The ‘Proof of Spin’ pic also shows my fix for the pegs.  Like the steam punk?  Reed Needles aka Wheelwright on Rav does too!

Woodworms made their mark in the mother-of-all housing.  I worried it would need shoring up but all has been well through spinning 1.5 bobbins of BFL wool.

The important thing is that the screw tension is totally undamaged and moves well.

Is it rude to look under a slanty’s skirts?

Don’t carve leather with a buck knife and expect to come away unscathed.  It took some shaving but now the flyer moves freely.  I kept the old leather… it was very badly worn wide.

The drive wheel crank is one of my favourite things about this wheel.  Small but perfectly formed.

Maybe the nail got hammered in after the top of the distaff went missing?

Melvin has been positively doting about the wheel.  It’s not just that he wants to get in on the action.
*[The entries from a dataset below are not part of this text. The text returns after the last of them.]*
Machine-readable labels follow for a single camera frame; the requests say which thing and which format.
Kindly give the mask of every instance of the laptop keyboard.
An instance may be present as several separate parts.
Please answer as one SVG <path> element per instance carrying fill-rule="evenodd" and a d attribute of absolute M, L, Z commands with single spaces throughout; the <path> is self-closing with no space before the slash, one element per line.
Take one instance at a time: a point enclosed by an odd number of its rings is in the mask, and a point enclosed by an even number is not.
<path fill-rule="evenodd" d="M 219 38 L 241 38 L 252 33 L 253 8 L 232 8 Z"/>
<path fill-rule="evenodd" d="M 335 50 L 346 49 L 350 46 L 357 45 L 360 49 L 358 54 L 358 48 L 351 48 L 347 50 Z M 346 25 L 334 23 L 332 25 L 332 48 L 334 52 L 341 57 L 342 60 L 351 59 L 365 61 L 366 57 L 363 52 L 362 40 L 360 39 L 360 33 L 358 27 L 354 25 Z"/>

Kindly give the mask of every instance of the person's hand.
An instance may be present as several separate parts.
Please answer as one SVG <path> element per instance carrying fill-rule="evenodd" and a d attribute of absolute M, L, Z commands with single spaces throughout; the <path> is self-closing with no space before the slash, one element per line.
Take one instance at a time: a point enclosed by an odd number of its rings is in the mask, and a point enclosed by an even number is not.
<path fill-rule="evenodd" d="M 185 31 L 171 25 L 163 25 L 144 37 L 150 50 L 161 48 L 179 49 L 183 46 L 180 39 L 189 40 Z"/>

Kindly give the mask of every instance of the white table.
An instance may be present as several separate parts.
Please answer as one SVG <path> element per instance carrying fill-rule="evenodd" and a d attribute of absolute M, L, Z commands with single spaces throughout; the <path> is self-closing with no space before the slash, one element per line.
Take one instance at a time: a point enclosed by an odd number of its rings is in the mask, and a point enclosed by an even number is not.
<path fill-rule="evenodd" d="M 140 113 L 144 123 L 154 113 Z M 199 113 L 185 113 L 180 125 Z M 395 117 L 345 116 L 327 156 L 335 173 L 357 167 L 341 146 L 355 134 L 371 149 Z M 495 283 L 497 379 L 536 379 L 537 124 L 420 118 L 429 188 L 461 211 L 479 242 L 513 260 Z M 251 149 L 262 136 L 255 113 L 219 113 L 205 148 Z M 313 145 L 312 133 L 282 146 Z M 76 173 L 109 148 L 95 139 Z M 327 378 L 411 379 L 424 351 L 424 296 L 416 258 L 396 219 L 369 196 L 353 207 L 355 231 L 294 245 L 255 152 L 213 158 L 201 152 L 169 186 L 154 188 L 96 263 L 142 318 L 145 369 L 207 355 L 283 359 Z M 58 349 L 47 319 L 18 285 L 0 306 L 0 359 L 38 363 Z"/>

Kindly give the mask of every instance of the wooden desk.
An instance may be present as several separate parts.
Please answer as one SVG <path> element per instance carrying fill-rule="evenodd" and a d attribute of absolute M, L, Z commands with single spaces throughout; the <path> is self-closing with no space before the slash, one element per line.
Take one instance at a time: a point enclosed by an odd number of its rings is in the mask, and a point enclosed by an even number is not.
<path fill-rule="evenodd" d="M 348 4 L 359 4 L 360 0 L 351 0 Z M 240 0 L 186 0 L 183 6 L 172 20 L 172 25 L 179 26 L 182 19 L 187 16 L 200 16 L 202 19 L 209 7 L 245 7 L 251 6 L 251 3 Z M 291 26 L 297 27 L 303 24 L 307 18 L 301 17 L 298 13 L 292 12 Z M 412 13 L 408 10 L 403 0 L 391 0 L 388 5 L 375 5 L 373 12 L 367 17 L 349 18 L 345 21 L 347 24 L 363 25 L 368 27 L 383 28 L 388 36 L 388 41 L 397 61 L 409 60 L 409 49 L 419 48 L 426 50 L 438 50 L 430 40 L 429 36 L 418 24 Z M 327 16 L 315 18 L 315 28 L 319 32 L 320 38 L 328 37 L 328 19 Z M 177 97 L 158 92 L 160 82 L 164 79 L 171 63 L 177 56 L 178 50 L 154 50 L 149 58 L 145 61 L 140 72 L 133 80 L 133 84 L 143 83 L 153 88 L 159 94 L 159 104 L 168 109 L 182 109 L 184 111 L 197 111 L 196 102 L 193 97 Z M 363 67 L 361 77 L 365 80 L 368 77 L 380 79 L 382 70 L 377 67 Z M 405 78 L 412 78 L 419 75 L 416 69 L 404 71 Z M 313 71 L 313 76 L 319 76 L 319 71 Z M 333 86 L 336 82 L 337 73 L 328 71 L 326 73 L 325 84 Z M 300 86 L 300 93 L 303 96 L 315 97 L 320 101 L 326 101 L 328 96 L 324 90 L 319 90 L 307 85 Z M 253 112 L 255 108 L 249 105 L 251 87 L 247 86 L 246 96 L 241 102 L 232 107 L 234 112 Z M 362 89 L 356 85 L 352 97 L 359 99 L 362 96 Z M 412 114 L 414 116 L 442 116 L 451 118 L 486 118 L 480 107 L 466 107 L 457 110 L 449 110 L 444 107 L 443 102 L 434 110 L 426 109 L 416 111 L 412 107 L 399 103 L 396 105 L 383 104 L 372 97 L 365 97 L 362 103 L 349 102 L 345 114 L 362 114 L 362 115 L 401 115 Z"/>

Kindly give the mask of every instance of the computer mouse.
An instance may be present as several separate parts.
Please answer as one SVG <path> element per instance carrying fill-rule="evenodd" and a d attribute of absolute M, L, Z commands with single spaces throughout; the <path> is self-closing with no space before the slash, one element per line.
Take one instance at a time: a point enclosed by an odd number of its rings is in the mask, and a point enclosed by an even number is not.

I named the wheel Chella because it reminds me so much of my Grandmother’s older sister who never married but loved crafts.  It took a few tries to get the right drive band – the purple Hempathy.  I absolutely love this wheel.  She’s a good spinner, and the low profile is ace for tv watching.  The paint on all sides is adorable & I am dying to try to spin line flax with her.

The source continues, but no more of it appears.